__Your objective__: With the pictures removed, please write out every line below exactly as given.

__Information shown__:

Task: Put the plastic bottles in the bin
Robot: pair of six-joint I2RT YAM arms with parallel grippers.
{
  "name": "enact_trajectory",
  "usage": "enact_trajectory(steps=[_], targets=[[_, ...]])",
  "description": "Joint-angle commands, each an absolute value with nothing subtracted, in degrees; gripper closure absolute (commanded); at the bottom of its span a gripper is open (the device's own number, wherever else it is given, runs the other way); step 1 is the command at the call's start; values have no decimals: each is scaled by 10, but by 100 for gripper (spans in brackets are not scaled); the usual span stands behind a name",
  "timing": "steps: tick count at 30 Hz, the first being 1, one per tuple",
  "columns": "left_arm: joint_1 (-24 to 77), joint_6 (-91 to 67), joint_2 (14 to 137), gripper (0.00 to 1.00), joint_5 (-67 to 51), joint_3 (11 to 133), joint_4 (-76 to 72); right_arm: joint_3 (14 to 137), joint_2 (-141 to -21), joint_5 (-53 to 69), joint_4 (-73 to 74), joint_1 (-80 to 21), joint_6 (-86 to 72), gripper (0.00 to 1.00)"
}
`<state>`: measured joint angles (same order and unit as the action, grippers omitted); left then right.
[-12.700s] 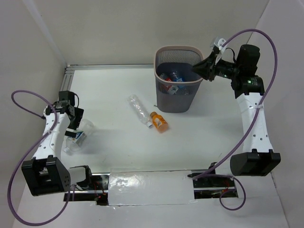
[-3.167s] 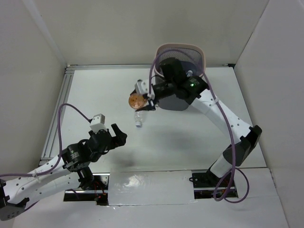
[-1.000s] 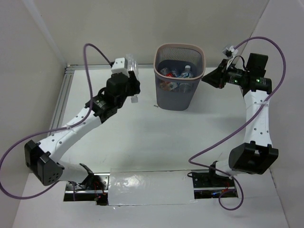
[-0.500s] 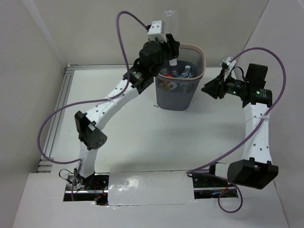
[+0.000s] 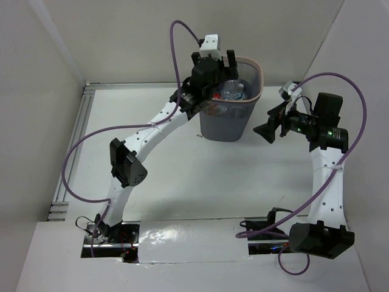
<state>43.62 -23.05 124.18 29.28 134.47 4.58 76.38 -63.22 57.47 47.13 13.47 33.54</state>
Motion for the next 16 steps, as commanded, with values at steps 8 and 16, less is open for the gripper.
enact_trajectory(steps=[8, 16], targets=[[467, -185, 906, 0, 226, 1133, 24, 752, -611, 449, 472, 132, 233, 0], [407, -275, 492, 0, 154, 626, 113, 679, -522, 328, 417, 138, 188, 0]])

__Response box__:
Task: Put the plastic bottles in the bin
Robot: pair of six-joint I2RT YAM arms with parallel grippers.
{
  "name": "enact_trajectory",
  "usage": "enact_trajectory(steps=[_], targets=[[_, ...]])",
  "description": "Joint-angle commands, each an absolute value with nothing subtracted, in degrees; gripper closure absolute (commanded); at the bottom of its span a gripper is open (the device's own number, wherever else it is given, runs the other way); step 1 is the command at the call's start; values have no decimals: each is scaled by 10, but by 100 for gripper (spans in brackets are not scaled); the usual span stands behind a name",
  "timing": "steps: tick count at 30 Hz, the first being 1, one per tuple",
  "columns": "left_arm: joint_1 (-24 to 77), joint_6 (-91 to 67), joint_2 (14 to 137), gripper (0.00 to 1.00), joint_5 (-67 to 51), joint_3 (11 to 133), joint_4 (-76 to 72); right_arm: joint_3 (14 to 137), joint_2 (-141 to -21), joint_5 (-53 to 69), joint_4 (-73 to 74), joint_1 (-80 to 21), joint_6 (-86 to 72), gripper (0.00 to 1.00)"
}
`<state>`: measured joint angles (same order and unit as the action, grippers omitted); left then right.
[-12.700s] 
[-3.167s] 
[-1.000s] 
[-0.500s] 
[+0.000s] 
<state>43.62 -23.05 124.18 29.28 134.47 4.58 76.38 -63.22 57.47 47.13 13.47 33.54</state>
Motion for the next 16 steps, as commanded, with values at steps 8 and 16, less is open for the gripper.
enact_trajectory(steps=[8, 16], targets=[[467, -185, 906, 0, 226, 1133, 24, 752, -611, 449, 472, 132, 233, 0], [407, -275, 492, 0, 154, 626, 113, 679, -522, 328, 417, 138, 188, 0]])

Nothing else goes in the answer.